> **Goal of the exercise**:
This exercise asks for every line of the material that includes the word "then".
****
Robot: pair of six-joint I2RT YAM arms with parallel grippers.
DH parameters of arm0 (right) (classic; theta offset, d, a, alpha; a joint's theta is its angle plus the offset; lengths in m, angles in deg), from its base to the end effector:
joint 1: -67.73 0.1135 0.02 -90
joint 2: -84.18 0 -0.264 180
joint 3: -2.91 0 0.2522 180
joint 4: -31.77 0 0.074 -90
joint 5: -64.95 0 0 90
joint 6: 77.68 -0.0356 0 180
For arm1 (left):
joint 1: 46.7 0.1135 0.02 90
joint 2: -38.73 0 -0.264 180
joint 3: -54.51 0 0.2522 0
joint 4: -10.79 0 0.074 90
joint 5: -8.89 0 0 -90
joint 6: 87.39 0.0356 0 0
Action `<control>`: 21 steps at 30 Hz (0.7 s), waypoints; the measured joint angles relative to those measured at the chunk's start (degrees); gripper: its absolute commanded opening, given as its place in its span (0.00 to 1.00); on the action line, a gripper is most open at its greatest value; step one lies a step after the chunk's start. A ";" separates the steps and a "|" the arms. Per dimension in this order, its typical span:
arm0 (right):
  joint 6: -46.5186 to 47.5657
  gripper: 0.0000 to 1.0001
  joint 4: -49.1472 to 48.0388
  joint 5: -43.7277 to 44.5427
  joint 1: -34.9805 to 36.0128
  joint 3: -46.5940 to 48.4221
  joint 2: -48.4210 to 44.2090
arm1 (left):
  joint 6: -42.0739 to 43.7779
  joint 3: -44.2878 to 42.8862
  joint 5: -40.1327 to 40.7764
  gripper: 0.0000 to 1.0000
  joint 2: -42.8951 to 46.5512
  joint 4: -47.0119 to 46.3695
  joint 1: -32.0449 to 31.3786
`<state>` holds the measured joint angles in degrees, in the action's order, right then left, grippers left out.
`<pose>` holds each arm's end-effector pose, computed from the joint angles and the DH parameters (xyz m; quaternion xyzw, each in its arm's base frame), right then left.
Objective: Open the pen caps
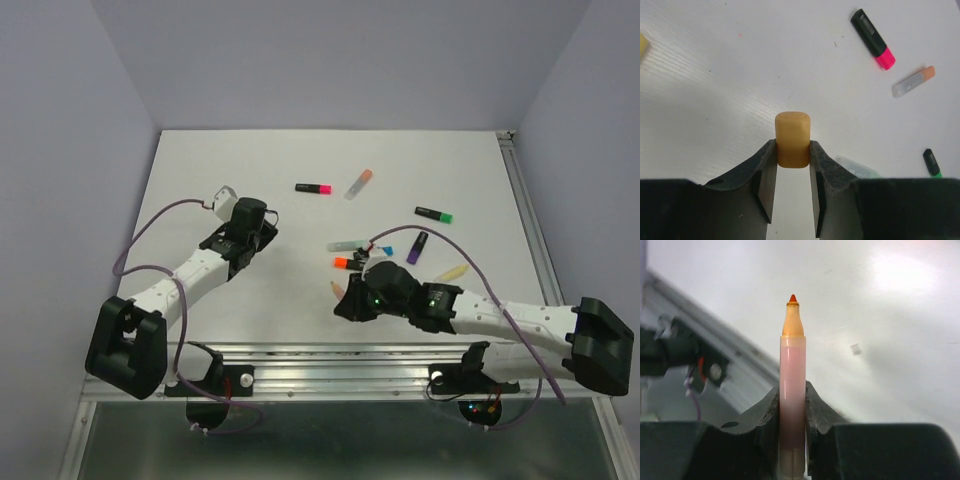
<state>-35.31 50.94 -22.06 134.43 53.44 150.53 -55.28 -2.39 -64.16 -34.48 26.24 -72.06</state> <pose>0.0992 0.2257 0.2238 -0.1350 0.8764 0.3754 0.2698 0.2554 -0.1095 0.2385 -0.3109 0.8094 -0.2235 0.4453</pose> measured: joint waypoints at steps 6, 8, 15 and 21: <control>-1.60 0.01 10.54 12.35 -16.37 0.09 -1.49 | 6.27 -1.99 0.96 0.08 -2.49 7.89 0.09; -2.34 0.01 15.37 18.05 -19.50 0.24 -1.55 | 7.30 -1.99 1.55 0.18 -4.02 9.53 0.11; -1.97 0.01 22.80 27.63 -29.90 0.26 2.12 | 8.61 -1.99 1.55 0.38 -8.20 14.27 0.35; -0.26 0.02 22.97 29.83 -34.67 0.26 6.43 | 8.79 -2.01 1.46 0.55 -9.33 16.44 0.35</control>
<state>-35.58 73.91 7.77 99.76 53.71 156.96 -46.49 -4.40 -62.70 -43.81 42.68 -71.71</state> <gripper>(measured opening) 0.243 0.462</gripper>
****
> **Written response**:
`<state>` holds the measured joint angles in degrees, in the action's order, right then left, grippers left out.
`<pose>` holds each arm's end-effector pose, computed from the joint angles and the DH parameters (xyz m; quaternion xyzw, each in its arm's base frame), right then left.

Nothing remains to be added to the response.